* _THE TASK_
Wherever a line of the data contains "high", copy that line.

* _INFORMATION SUPPLIED_
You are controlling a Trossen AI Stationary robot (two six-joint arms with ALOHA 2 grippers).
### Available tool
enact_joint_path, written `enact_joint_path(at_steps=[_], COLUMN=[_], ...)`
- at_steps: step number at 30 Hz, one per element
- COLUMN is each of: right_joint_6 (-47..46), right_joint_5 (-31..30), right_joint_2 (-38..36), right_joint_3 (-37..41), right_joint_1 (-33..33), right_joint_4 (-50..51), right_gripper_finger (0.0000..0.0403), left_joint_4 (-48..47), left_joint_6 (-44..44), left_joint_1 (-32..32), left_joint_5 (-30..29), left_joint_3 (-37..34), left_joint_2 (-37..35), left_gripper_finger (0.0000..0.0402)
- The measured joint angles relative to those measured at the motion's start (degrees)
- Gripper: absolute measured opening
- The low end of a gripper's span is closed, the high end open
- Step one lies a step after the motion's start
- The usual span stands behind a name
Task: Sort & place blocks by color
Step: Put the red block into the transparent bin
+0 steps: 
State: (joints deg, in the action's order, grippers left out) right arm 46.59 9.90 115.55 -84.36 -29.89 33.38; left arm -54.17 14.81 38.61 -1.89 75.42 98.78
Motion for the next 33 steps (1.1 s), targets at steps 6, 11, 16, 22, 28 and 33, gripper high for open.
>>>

* _RESPONSE TO THIS TASK_
- The low end of a gripper's span is closed, the high end open
Motion for the next 33 steps (1.1 s), targets at steps 6, 11, 16, 22, 28 and 33, gripper high for open.

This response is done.